Integrated filtering back-blowing respirator

Technical Field

The utility model relates to a dust gas breathes the field, especially, relates to the blowback respirator of battery field powder processing feed bin.

Background

In the occasions of battery manufacturing, food, medicine and the like which relate to the processing of powder materials, after the powder materials enter the bin, air in the bin is extruded by the materials and discharged out of the bin. However, after the materials enter the storage bin, part of the materials can be mixed with air and then discharged out of the storage bin along with the air, and particularly, when toxic powder materials are leaked, environmental pollution and personnel injury can be caused. When the respirator adopting the filter element or the filter bag is used for filtering, the filter element or the filter bag is easily adsorbed and accumulated by dust along with the increase of the filtering times, so that the filtering effect is poor. Therefore, in the application scenario, the respirator needs to have the function of back-flushing and cleaning the filter element while filtering dust.

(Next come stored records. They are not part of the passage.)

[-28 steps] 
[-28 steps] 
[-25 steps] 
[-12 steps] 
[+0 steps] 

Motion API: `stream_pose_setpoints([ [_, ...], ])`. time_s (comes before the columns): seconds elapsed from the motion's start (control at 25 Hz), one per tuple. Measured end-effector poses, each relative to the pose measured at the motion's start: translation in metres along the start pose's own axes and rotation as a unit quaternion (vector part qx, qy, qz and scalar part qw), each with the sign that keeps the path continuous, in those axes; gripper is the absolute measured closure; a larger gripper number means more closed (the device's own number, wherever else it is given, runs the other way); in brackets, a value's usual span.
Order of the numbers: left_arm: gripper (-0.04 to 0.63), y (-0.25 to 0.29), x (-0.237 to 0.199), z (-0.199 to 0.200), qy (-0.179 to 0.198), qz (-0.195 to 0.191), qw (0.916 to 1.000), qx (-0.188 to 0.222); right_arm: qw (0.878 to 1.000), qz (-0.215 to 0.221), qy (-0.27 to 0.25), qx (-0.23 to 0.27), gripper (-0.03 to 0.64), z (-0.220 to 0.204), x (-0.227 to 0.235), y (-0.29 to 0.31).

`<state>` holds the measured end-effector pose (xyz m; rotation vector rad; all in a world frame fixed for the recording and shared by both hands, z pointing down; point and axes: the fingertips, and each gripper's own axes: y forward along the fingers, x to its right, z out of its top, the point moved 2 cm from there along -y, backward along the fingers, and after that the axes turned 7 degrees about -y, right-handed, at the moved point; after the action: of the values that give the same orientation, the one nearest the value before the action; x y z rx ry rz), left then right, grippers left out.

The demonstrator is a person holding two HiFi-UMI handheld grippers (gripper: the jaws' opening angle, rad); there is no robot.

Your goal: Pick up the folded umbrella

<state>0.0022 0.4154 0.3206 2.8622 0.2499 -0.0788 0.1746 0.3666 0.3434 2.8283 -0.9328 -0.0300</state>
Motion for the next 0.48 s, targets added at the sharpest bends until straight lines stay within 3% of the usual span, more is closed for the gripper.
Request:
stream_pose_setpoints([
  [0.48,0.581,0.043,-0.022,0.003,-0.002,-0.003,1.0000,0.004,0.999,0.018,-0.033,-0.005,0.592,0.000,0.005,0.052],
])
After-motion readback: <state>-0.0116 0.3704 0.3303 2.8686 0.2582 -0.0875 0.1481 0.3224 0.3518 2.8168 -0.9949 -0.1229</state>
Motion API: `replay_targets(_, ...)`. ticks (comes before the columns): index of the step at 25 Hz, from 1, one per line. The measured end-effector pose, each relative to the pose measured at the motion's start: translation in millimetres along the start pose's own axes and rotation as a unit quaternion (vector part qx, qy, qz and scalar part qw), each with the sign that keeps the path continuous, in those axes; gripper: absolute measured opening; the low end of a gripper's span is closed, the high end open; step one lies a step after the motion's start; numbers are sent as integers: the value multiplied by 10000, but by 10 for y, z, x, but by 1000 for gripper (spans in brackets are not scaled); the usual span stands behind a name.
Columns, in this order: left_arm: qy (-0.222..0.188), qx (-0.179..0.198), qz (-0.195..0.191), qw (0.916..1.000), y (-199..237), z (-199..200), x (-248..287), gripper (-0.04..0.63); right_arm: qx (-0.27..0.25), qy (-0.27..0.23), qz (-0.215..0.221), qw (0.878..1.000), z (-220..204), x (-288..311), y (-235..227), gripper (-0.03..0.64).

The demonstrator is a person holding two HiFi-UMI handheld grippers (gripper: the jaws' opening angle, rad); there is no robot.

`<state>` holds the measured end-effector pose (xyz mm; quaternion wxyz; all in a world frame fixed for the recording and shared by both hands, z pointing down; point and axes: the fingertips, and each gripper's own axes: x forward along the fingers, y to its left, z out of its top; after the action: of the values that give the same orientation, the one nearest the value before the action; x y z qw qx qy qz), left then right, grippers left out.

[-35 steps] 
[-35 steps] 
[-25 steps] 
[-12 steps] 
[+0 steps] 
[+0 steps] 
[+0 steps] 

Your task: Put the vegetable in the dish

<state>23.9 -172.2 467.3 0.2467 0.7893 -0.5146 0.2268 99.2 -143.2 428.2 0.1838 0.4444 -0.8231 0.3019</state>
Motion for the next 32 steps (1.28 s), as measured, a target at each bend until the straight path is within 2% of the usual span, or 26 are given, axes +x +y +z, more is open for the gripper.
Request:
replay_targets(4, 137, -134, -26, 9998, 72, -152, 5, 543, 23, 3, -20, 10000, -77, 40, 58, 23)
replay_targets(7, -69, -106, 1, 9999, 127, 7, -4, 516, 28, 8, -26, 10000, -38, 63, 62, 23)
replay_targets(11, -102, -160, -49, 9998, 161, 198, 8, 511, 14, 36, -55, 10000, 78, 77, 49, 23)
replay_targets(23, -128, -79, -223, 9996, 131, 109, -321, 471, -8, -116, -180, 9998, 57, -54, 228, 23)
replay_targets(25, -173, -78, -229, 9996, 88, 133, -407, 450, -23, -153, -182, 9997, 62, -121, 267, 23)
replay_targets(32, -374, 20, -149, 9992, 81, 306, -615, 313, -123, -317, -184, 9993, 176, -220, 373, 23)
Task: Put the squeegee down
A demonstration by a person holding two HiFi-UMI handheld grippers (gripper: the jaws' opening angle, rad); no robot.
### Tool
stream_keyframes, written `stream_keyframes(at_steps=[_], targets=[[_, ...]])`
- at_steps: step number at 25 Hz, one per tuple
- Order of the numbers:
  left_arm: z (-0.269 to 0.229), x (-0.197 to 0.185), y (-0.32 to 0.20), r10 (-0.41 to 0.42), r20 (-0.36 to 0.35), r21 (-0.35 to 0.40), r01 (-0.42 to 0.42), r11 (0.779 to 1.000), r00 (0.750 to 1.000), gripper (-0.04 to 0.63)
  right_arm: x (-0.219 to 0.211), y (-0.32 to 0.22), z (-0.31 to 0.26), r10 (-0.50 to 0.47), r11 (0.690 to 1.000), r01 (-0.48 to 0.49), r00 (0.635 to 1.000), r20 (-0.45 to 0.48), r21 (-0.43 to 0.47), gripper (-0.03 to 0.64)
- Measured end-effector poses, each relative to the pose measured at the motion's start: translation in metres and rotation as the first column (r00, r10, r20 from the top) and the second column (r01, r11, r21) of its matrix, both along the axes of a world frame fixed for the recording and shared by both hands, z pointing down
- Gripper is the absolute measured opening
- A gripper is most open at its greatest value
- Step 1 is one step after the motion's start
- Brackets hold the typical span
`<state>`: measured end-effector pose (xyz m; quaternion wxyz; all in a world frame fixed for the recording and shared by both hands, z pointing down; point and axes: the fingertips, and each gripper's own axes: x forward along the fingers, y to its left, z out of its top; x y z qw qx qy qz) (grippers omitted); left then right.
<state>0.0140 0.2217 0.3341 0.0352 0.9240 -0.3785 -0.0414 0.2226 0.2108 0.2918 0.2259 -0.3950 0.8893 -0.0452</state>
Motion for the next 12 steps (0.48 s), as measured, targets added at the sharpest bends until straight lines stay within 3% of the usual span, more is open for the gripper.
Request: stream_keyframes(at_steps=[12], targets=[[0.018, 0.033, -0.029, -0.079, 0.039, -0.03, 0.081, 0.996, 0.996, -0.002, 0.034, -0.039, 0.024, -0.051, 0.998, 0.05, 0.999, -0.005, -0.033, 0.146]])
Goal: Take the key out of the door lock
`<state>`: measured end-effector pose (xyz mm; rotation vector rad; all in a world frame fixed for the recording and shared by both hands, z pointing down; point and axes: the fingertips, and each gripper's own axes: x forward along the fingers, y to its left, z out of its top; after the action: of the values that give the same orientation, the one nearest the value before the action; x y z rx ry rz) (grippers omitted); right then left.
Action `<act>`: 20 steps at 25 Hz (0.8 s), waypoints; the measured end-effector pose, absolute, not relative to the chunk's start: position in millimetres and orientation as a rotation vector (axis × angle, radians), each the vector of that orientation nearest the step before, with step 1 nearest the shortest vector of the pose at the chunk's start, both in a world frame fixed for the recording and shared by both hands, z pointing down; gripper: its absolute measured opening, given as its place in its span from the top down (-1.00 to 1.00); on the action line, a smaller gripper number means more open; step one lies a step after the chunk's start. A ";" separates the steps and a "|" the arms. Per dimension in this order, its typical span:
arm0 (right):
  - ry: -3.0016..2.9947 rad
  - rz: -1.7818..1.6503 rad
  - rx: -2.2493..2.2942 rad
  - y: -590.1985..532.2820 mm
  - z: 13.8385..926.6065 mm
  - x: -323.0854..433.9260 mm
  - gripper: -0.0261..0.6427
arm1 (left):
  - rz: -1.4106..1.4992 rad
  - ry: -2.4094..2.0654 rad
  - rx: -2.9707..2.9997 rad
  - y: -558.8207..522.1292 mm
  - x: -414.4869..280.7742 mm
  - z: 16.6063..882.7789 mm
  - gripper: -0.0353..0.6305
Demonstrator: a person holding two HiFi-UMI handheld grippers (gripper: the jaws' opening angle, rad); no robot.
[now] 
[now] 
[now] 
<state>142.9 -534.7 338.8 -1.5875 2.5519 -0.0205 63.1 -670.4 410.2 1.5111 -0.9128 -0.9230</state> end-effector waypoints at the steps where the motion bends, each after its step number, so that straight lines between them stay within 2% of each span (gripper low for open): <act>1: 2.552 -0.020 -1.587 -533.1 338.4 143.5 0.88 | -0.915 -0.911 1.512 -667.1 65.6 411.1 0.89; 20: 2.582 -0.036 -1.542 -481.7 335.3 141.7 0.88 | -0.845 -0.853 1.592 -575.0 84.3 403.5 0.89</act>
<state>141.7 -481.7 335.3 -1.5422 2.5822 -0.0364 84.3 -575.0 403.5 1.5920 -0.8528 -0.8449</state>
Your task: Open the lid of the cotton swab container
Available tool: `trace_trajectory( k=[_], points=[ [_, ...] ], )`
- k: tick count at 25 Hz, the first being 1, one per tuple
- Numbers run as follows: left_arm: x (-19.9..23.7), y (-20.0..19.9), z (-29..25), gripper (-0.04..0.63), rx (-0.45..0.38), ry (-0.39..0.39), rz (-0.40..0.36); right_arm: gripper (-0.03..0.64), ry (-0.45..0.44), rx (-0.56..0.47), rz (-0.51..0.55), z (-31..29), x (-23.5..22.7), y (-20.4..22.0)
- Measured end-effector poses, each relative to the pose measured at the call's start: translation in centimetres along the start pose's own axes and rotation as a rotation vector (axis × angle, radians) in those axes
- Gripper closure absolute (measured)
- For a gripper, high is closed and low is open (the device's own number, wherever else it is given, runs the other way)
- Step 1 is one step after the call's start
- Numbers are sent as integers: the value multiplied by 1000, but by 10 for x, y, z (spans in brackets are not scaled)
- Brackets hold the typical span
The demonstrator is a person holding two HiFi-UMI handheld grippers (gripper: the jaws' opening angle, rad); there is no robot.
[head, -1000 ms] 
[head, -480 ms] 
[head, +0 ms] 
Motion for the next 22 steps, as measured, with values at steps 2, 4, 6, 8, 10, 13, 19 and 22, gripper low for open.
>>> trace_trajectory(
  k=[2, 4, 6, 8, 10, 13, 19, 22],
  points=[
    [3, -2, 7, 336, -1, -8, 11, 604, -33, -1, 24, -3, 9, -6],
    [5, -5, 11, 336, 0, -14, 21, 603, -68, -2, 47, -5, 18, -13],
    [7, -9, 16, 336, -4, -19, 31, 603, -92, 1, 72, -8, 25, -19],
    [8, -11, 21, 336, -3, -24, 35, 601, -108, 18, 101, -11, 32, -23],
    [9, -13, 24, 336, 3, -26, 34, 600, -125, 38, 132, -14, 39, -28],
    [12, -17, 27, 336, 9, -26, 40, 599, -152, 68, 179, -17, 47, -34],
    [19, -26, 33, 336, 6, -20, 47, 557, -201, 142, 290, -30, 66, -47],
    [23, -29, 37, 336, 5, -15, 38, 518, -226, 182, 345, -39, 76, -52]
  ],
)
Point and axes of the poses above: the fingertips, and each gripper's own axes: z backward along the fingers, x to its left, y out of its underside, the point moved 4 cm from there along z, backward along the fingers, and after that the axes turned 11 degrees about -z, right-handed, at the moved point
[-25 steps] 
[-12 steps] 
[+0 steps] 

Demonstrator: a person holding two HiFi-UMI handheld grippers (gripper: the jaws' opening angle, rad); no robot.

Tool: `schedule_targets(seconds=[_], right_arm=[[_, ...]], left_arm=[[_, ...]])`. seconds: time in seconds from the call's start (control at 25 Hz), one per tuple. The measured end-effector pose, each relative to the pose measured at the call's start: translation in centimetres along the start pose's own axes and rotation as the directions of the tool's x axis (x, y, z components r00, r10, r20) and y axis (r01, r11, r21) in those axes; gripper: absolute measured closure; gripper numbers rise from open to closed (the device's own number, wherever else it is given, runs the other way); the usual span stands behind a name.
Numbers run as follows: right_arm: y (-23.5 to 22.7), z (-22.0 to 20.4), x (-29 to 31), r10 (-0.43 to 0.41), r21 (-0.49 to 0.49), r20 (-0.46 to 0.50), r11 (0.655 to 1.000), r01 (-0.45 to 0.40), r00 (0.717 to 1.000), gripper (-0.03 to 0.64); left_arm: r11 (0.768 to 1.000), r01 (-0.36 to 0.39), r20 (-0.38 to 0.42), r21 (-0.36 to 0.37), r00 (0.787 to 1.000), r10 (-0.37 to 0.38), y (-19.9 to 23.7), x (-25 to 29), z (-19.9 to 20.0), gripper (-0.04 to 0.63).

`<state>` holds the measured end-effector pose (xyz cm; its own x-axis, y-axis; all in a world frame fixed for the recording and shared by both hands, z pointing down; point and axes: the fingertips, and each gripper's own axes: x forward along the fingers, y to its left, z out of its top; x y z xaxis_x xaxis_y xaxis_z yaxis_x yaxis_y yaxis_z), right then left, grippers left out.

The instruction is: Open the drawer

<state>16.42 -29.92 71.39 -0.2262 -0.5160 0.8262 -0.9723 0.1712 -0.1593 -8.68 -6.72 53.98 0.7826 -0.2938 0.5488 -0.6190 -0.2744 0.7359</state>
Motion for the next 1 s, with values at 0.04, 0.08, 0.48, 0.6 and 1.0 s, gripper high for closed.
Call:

In order to solve the problem of dust accumulation on the filter element, fig. 1 is a schematic diagram of a blowback respirator in the prior art. Wherein, 1 is an exhaust channel, 2 is a gas storage air bag which provides blowing power for regular back blowing and ash removal, 4 is a filter element, and the upper part of the filter element is provided with a blowing channel 5. And 3, an air inlet pipeline, wherein one end of the air inlet pipeline is connected with the air storage air bag positioned outside the shell, the other end of the air inlet pipeline is positioned inside the shell and connected with the air blowing channel, and a pulse electromagnetic valve is arranged on the part of the air inlet pipeline positioned outside the shell. The specific working principle is as follows: dust accumulation in the filter element blocks the filter element, and the dust removal effect is poor. The outside compressed air source inflates the air storage air bag, when regular back flushing is needed, the electric control system controls the pulse electromagnetic valve to be opened, compressed air in the air storage air bag enters the shell from the outside of the shell along the air inlet pipeline, the tail end of the air inlet pipeline in the air inlet channel is sprayed out, the instant expansion vibration enables adsorbed dust on the surface of the filter element to fall down, and after the back flushing is completed, residual air rises back and is discharged from the exhaust channel which is coaxial with the air inlet channel. However, in the existing back-blowing respirator, because the gas storage airbag is arranged externally, the prior art needs to be provided with a hose to connect an external gas circuit, and meanwhile, the gas storage airbag also occupies an external space, so that the difficulty in arrangement of the back-blowing respirator is increased. Moreover, the air inlet pipeline is partially vertically arranged in the shell, so that the occupied space is large.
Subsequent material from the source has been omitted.